And on Monday afternoon, Lance Armstrong made a confession. Sitting down with the former queen of daytime TV, the former king of cycling—for the first time—answered honestly the question that the world has been asking for years: Yes, he used banned performance-enhancing drugs during his career.

While Armstrong and Oprah’s “no holds barred” interview, which has morphed into a two-day, two-hour special, won’t air until Thursday and Friday, while appearing on "CBS This Morning" on Tuesday, Oprah verified the 41-year-old’s admissions, noting that the news was out before she even made it on camera. “I'm sitting here now because it's already been confirmed," she said.  

According to reports from the New York Times, Armstrong didn’t stop at a confession—in an effort to have his lifetime ban on Olympic sports reduced and potentially return to triathlon competition, the “kingpin” of “the most sophisticated, professionalized and successful doping program that sport has ever seen” plans to testify against UCI officials who were involved in—and had knowledge of—drug use in the sport. While Armstrong will not testify against other riders, according to the Times, the Texan is also in discussions with the U.S. Department of Justice regarding testifying in the federal whistle-blower case filed by Floyd Landis. If Armstrong follows through, he’s expected to speak out against several United Stated Postal Service team owners. 

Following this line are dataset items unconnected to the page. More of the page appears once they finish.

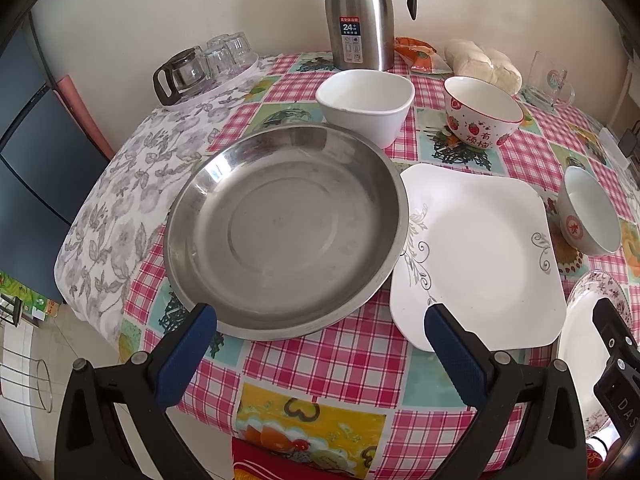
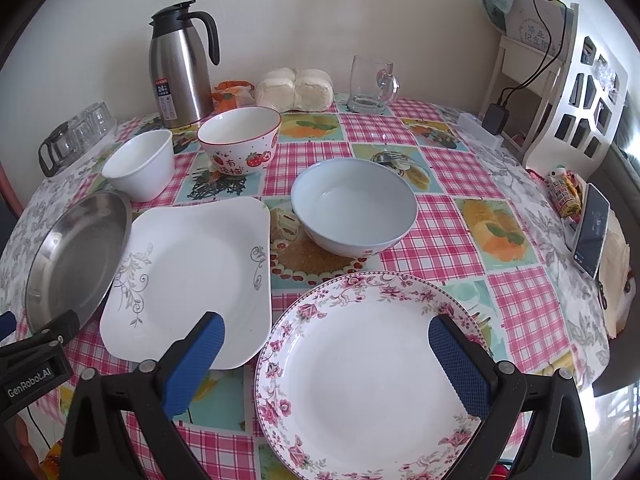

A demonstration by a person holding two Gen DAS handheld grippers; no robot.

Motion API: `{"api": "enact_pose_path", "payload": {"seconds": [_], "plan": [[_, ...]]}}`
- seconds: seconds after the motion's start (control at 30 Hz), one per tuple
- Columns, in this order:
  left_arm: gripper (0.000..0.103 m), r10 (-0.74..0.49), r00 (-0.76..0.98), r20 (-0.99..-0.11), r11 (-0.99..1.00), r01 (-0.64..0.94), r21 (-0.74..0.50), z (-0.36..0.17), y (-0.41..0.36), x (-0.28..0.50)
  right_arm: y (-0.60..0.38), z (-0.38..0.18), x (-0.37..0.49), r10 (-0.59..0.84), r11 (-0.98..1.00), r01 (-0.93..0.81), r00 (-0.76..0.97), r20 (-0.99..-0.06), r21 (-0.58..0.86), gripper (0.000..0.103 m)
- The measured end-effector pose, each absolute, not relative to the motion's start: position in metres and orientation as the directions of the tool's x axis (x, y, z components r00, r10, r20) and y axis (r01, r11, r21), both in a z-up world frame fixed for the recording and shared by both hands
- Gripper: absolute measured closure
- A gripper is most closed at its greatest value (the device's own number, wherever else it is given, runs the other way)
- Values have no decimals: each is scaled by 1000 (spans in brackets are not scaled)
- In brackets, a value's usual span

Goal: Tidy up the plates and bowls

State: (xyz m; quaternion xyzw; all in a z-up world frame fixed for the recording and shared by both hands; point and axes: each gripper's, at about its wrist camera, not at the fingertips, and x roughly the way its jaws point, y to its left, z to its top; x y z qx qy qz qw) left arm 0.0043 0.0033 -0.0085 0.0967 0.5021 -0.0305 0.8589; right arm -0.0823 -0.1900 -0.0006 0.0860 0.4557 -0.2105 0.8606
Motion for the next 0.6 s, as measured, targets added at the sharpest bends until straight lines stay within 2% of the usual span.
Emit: {"api": "enact_pose_path", "payload": {"seconds": [0.6], "plan": [[0, 49, 496, -867, 980, 145, 138, -6, 2, 5, -189, 1, -83, -288, 897, 439, 501, -816, -47, 0]]}}
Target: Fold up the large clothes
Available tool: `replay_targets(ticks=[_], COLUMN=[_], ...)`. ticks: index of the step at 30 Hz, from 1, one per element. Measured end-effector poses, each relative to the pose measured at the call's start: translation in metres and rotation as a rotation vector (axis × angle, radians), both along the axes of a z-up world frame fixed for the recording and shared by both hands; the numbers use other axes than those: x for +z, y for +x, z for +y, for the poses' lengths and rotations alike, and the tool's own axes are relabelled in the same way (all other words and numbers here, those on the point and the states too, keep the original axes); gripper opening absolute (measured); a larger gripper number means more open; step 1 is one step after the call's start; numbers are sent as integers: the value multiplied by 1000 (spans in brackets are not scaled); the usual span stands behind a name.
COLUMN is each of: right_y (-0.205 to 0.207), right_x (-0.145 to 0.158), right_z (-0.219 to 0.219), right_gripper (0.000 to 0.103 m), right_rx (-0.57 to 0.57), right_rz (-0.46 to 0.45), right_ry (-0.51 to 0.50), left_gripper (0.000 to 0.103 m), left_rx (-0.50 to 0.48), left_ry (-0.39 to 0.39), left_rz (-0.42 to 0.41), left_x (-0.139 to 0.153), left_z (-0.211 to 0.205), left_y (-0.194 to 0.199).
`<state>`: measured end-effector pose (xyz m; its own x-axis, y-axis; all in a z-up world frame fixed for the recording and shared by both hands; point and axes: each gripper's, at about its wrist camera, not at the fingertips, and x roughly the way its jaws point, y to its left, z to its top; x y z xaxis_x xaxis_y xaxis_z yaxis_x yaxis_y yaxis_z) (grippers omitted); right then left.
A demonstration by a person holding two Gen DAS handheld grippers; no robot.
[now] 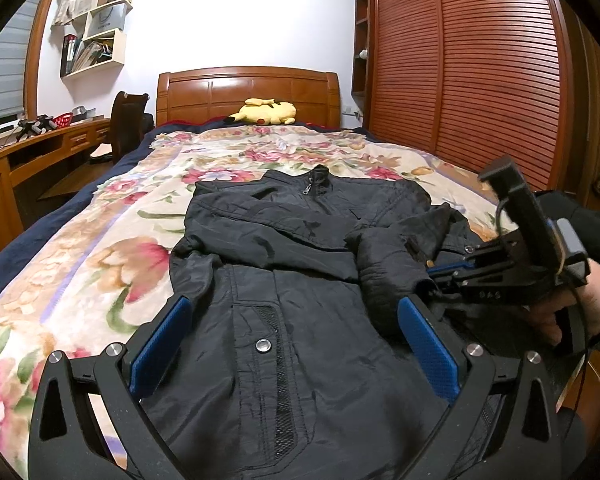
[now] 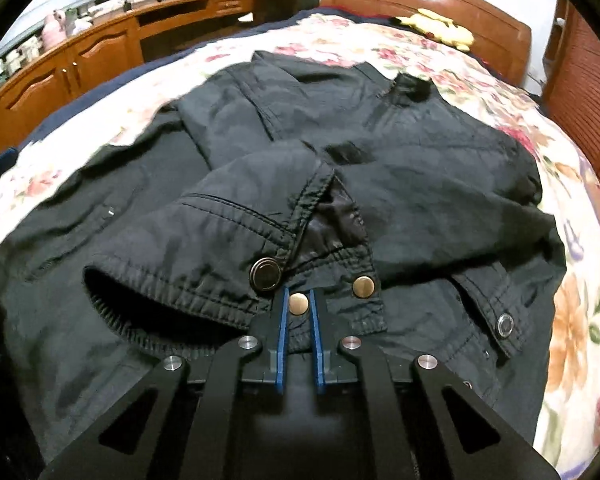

Both the UCI and the World Anti-Doping Association (WADA) have responded to reports of Lance’s come-clean moment, asking the cyclist to take cycling-sanctioned steps toward having his ban reduced.


Only when Mr. Armstrong makes a full confession under oath—and tells the anti-doping authorities all he knows about doping activities—can any legal and proper process for him to seek any reopening or reconsideration of his lifetime ban commence.

And from the UCI:

The UCI will not be making any further comments on matters concerning Lance Armstrong until it has had the opportunity to view his much-publicized interview with Oprah Winfrey.

The UCI notes the media speculation surrounding the interview and reports that he has finally come clean and admitted doping during his cycling career.

If these reports are true, we would strongly urge Lance Armstrong to testify to the Independent Commission established to investigate the allegations made against the UCI in the recent USADA reasoned decision on Lance Armstrong and the United States Postal Service (USPS) team.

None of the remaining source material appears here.